In most cases a potentiometer is mounted to the test rig with a constant voltage applied across the end terminals, the potential measured on the wiper of the potentiometer (corresponding to position) is displayed on another channel of the oscilloscope (this may be omitted for very small devices where friction in the potentiometer has a significant impact on response speed of the device)
When the device is energised, the current waveform will show an exponential curve as current rises, and will show a ‘spike’ in this curve as the rotor of the actuator impacts the end stop and bounces. Response time data is usually given in the form of a graph plotting response time against load inertia, with several lines representing different rotation angle and excitation conditions.
The response time is taken to be the time taken from application of power to the solenoid, until the assembly first contacts the end-stop at limit of rotation, this is judged as the point where the assembly is seen to start decelerating. This does not include time taken for the device to settle and for any rebound to die down, as the end-stop conditions will vary with customer implementation and are not under Geeplus control.
To drive a bistable rotary solenoid, a circuit configuration known as an H-Bridge is normally required. This is shown schematically. This is normally implemented using solid state switches (transistors), a number of integrated devices are available to simplify implementation of such a circuit.

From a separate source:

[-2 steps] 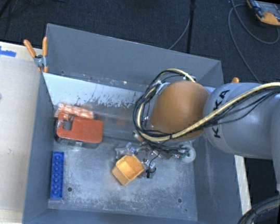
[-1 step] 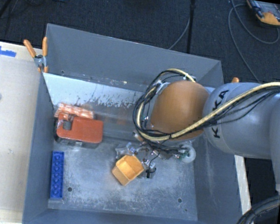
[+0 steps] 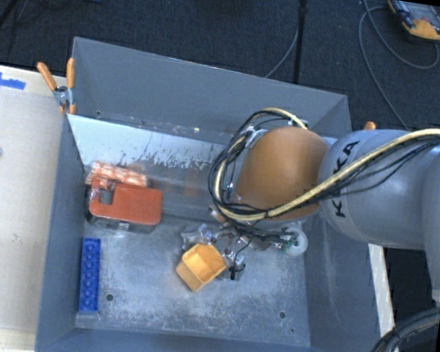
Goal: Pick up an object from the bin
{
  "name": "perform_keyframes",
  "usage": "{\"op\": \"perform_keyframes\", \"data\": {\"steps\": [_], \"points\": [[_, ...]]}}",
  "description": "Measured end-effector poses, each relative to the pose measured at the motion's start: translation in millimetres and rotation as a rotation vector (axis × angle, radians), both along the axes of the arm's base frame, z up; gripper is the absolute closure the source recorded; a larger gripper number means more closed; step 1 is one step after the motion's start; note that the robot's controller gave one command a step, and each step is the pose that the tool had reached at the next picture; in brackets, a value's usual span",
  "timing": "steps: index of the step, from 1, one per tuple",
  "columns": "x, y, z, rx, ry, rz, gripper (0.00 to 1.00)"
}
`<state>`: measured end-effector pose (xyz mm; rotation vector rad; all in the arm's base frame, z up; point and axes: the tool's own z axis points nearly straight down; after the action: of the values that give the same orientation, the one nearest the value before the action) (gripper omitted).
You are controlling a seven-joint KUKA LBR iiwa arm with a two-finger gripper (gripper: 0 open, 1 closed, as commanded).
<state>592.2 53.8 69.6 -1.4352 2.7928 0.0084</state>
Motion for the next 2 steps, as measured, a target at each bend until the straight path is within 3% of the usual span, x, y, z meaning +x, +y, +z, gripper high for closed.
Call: {"op": "perform_keyframes", "data": {"steps": [1, 2], "points": [[0.0, 0.0, 0.0, 0.000, 0.000, 0.000, 1.00], [-5.2, 33.0, -0.4, 0.002, 0.001, 0.001, 1.00]]}}
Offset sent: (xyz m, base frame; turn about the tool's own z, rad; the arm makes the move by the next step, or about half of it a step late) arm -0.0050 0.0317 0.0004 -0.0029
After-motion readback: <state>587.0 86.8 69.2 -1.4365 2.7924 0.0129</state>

By closing either S1 and S4, or S2 and S3 while the other switches are open, the current can be caused to flow through the solenoid coil in either the forward or the reverse direction. With momentary excitation pulses as depicted in the timing diagram the solenoid can be driven CW or CCW, remaining in either position with no power applied in between.
Response Speed Testing with Customer Diverter
As a chargeable service, if a diverter gate and end-stop are supplied with appropriate mounting features to mount on Geeplus test fixtures, we can undertake a series of response tests for a solenoid with user supplied load mounted, with results supplied as an oscillogram showing position vs time. Mechanical mounting features should be as below. For test purposes parts can be energised with supply voltage in the range 0v-60v, current in the range 0A-10A.